Defining filing status - Githubissues

This issue was created to discuss the best approaches to defining filing status. taxdata already does a reasonable job of defining non-filers and filers that is helpful in appending non-filers to the PUF using CPS data. However, Tax-Calculator makes no use of the filer variable (and it has been renamed to data_source). @donboyd5 has recently been trying to impute filing status for the purposes of validating some Tax-Calculator output and has run into some issues in accurately defining filer status (see Tax-Calculator Issue #2501).

As I try to get my head around the issue of defining filer status, I wanted to outline where filer status is (or might be) useful in taxdata and Tax-Calculator and ask some questions I have about the issue.
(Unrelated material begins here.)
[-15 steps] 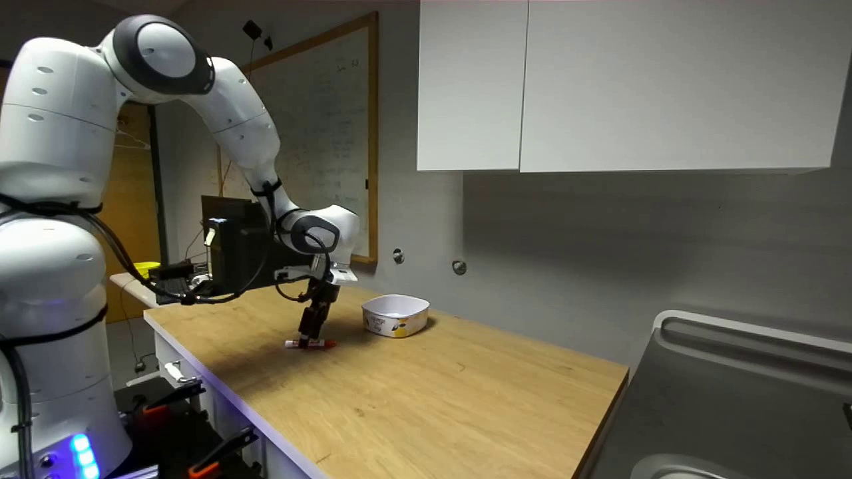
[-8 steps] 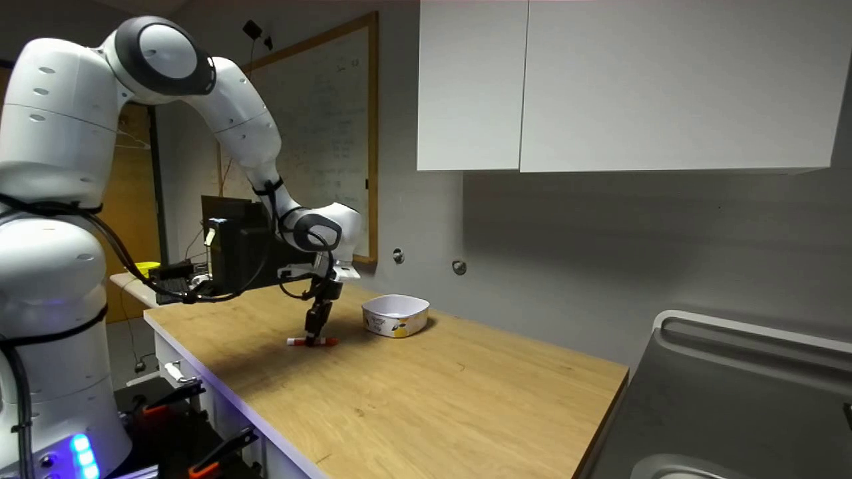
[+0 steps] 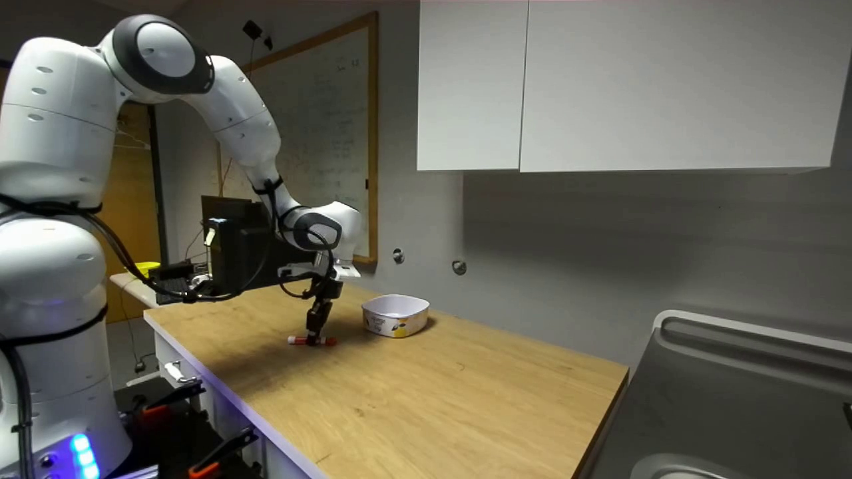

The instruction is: Put the marker inside the bowl

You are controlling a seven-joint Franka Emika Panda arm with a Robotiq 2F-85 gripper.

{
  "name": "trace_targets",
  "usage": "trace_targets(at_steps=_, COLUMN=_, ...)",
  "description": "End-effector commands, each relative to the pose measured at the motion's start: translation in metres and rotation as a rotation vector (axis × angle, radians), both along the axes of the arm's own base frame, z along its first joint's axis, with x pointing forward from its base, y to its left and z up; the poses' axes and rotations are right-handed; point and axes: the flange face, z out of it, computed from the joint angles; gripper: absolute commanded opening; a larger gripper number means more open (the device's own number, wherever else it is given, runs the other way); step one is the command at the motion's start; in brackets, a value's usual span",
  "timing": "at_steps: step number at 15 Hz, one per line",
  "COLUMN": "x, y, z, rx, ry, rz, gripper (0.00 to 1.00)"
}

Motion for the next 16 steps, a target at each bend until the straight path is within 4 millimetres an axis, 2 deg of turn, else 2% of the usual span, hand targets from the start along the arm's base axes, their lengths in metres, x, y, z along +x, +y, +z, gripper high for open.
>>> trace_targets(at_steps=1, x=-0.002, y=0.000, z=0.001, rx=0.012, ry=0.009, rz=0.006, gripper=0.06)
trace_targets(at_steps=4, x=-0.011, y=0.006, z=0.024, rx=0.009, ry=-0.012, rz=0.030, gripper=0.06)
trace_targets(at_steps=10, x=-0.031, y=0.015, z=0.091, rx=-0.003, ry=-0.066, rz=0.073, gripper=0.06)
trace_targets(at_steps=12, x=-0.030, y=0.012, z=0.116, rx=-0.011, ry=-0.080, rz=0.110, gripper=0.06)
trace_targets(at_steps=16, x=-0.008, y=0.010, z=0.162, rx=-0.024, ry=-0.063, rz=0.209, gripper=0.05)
Where knowing filing status is (or could be) useful:

To create a puf.csv file that represents both filers and non-filers. (Note: filing status is currently used this way in taxdata.).
To age the base data as some targets may represent only the population of tax filers. (Note: filing status is currently used this way in taxdata)
In Tax-Calculator output (?) e.g., It seems like (1) changes in the number of filers might be an important result to look at for a policy reform and (2) it maybe that some aggregates depend on knowing who is/isn't a filer. (Note: filing status is currently not used in any way in Tax-Calculator)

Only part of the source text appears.